Based on the charts, we can see that there is a positive linear association between the data. This means we can somewhat predict G3 based on G1, G2, G1+G2, and all variables. When predict G3 based on G1, the association is not strong, and there are still outliers. The association is stronger when we predict G3 based on G2, but less so when predict G3 based on G1+G2. I think the most useful model is to predict G3 based on all variables. The plots are dense with few outliers, showing strong association and more accurate result.
Using Logistic Regression
The model is pretty accurate. The accuracy rate of the model is (102+90)/194 = 90.53
I was not sure how to create a new model without the problem. I ran Logistic Regression model after I changed the 8 values from numeric to feature. Then I checked its confusion matrix and found better result:
My conclusion is to always check data types to see if there are any type of data related directly to the results, before running any prediction models to get better prediction.
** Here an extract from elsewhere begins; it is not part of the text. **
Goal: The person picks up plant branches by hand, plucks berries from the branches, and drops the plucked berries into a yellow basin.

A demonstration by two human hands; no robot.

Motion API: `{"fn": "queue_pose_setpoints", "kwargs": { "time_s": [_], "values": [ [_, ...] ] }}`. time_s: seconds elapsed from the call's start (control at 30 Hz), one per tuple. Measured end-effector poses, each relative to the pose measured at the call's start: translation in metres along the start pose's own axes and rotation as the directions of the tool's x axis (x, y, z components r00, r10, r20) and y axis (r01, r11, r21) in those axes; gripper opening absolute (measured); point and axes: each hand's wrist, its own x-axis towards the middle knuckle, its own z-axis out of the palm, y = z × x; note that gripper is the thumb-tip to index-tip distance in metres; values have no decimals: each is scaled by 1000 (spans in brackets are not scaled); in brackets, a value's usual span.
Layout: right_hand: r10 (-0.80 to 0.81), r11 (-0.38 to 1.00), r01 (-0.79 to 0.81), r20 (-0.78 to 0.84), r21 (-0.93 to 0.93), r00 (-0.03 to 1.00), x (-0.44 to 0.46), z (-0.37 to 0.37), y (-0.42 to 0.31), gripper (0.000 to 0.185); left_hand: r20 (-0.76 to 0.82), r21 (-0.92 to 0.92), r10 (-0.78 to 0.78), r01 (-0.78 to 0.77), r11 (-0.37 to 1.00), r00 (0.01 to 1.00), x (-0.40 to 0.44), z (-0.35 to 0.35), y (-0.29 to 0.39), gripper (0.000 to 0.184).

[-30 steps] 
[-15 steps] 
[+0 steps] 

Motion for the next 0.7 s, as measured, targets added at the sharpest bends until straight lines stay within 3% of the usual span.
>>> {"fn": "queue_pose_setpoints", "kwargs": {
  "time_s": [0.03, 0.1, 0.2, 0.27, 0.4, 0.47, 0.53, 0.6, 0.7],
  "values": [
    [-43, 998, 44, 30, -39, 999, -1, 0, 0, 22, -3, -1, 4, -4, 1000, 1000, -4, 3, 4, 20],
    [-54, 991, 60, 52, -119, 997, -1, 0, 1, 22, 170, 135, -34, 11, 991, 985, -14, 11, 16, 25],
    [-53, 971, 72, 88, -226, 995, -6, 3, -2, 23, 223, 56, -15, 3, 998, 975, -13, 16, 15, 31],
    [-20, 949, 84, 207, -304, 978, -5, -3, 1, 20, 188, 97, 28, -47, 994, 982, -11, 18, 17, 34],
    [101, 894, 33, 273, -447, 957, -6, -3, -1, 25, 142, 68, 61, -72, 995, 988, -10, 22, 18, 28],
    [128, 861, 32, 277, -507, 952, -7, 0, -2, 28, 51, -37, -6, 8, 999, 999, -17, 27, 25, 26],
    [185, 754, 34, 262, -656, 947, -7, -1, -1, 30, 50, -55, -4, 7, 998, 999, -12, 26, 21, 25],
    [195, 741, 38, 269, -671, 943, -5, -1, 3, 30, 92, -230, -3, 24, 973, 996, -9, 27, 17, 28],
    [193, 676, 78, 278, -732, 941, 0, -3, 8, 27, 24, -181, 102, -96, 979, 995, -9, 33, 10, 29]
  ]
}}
I created a decision tree below using Orange:
9-level decision tree:
6-level decision tree:
According to the decision tree, the most important variables is “Higher” (Does the student wants to take higher education? Yes/No.)
The more I read into the decision nodes and leaf nodes, it seems to be random and not based on any set of rules. For examples, “school” was a decision factor at level 3, and if a student goes to GP, they will pass. Vice versa, if a student goes to MS, they will fail. I do not think this is logical. I suspect that these rules are just coincidence, because some do not make sense to me.
Looking at the Confusion Matrix that Decision Tree generates, we can see that it identified 122 False Positive and 125 False Negative. Those are large numbers of students. According to the Test and Score node below, the precision rate of decision tree is only 0.619. Recall rate is also 0.619. The model predicts almost half of results wrong. I would not use this model to identify the students at risk.
If I must use this model, I might use it to alert me, notify me the students that have some chance to be at risk, so that I can observe and pay attention more to the students.
Based on the evaluation results above, we can see that Naive Bayes model is the best, because its precision rate and recall rate are the highest among others.
Therefore, I will usse Naive Bayes model to create an application guide instructor-led intervention for students at risk of failing the course.